Improving IPC by Kernel Design

Thesis Information

Links: http://sci-hub.cc/10.1145/173668.168633
Author: Jochen Liedtke
German National Research Center for Computer Science (GMD)
citation: Jochen Liedtke. 1993. Improving IPC by kernel design. ACM SIGOPS Operating Systems Review SIGOPS Oper. Syst. Rev. 27, 5 (January 1993), 175–188. DOI:http://dx.doi.org/10.1145/173668.168633

Outline

Abstract

The IPC Dilemma
Related Work
L3 – The Workbench
Principle And Methods
A Concrete Design
5.1. Performance Objective
5.2. Architectureal Level
5.2.1 System Calls
5.2.2 Messages
5.2.3 Direct Transfer by Temporary Mapping
5.2.4 Strict Process Orientation
5.2.5 Control Blocks as Virtual Objects
5.3 Algorithmic Level
5.3.1 Thread Identifier
5.3.2 Handling Virtual Queues
5.3.3 Timeouts And Wakeups
5.3.4 Lazy Scheduling
5.3.5 Direct Process Switch
5.3.6 Short Messages Via Registers
5.4 Interface Level
5.4.1 Avoiding Unnecessary Copies
5.4.2 Parameter Passing
5.5 Coding Level
5.5.1 Reducing Cache Misses
5.5.2 Minimizing TLB Misses
5.5.3 Segment Registers
5.5.4 General Registers
5.5.5 Avoiding Jumps and Checks
5.5.6 Process Switch
5.6 Summary of Techniques
Results
Remarks
7.1 Introducing Ports
7.2 Dash-like Message Passing
7.3 Cache
7.4 Processor Dependencies
Conclusions

Acknowledgements

摘要 Abstract

論文認為 IPC 必須要快而且有效率，要不然程式設計師便很難使用 RPC、多線程或多任務的技巧。

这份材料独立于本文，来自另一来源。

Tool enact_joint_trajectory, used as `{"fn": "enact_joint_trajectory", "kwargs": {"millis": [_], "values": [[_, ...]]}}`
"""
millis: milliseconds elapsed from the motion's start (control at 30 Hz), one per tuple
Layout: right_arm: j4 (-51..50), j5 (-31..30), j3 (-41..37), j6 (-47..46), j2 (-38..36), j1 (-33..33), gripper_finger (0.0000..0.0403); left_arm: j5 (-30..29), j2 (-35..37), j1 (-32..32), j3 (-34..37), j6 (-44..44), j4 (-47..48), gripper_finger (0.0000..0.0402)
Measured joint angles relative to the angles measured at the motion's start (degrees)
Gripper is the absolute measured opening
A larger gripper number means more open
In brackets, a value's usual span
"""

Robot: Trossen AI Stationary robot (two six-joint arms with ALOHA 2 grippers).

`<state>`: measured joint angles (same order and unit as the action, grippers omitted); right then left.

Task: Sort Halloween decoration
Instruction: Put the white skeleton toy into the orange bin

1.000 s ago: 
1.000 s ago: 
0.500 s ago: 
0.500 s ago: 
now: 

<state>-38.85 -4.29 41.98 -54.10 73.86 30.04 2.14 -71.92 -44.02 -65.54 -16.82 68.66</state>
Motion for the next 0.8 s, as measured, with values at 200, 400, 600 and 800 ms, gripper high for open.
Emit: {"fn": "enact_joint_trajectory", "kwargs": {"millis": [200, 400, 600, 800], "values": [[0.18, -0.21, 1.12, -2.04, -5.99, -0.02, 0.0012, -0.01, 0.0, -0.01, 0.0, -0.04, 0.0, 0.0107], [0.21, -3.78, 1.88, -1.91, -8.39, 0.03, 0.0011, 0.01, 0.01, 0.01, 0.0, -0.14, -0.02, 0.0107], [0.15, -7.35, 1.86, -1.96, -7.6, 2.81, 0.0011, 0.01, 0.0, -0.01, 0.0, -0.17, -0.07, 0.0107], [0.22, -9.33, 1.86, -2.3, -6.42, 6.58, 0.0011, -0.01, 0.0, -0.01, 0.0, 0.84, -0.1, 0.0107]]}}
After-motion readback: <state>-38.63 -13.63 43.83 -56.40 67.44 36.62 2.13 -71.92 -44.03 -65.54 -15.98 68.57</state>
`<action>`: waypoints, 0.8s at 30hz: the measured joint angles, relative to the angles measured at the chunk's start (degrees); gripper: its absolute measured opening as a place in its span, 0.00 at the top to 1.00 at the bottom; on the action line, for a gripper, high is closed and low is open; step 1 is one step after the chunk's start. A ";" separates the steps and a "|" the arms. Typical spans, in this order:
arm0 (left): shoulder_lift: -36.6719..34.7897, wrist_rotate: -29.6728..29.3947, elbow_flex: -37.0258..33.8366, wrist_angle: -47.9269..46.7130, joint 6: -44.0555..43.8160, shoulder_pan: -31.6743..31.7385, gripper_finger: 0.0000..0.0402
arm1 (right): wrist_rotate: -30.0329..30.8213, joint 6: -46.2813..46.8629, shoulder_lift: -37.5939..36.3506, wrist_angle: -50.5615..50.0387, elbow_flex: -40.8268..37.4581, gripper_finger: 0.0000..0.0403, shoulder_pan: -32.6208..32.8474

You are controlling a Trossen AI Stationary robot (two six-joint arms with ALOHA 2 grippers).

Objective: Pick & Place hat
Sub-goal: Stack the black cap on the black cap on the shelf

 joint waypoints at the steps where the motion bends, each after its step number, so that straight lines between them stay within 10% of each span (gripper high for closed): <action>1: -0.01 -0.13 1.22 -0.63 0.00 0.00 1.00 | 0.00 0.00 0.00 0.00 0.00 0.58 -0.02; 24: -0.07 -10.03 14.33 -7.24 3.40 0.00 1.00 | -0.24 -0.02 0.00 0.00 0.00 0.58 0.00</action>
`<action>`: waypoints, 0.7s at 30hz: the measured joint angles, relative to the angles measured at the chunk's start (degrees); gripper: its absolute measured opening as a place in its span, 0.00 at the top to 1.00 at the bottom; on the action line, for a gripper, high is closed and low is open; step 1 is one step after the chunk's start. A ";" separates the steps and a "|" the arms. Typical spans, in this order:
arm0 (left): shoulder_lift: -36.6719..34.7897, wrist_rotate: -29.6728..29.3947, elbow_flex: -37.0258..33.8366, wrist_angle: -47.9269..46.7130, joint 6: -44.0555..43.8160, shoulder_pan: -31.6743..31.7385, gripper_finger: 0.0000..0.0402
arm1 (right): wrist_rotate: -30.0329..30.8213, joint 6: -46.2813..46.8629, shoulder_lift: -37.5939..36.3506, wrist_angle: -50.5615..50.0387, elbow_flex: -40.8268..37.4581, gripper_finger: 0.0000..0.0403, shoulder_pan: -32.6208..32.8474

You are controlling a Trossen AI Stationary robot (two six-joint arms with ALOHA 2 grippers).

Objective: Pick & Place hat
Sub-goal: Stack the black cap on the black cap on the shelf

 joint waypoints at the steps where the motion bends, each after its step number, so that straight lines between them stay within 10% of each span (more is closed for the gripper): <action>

IPC 的效率尤其對 microkernel 至關重要，不過大多數的 microkernel 實作出來的 IPC 效能都很差，在 50 MHz 的電腦上傳送一個 short message 可以花費到 100 us。

作為對照，論文提出了可以達到 20 倍效率，也就是 5 us 的作法。

本論文提出了作法與其使用的原則，整個 approach 並不是一個簡單的 tricks 就可以做到，而是從設計到實作都必須要配合改進。論文以 L3 kernel 作為範例，證明論文提出的 approach 是以大幅改善 IPC 效能的。對比 Mach, 可以達到 22 倍(8-byte messages)跟 3 倍(4-Kbytes messages)之差。

結論 Conclusions

論文證明一個快速、跨 address space IPC 是可行的，透過實踐這些原則：

基於效能的推論 (performance based reasoning)
如果可以，使用新技術 (hunting for new techniques if necessary)
考慮到加成效果以及正確性 (consideration of synergetic effects and concreteness)

這些原則需要從各個層面來實踐，從架構到程式，同時在一開始就必須要有一個明確的效能目標。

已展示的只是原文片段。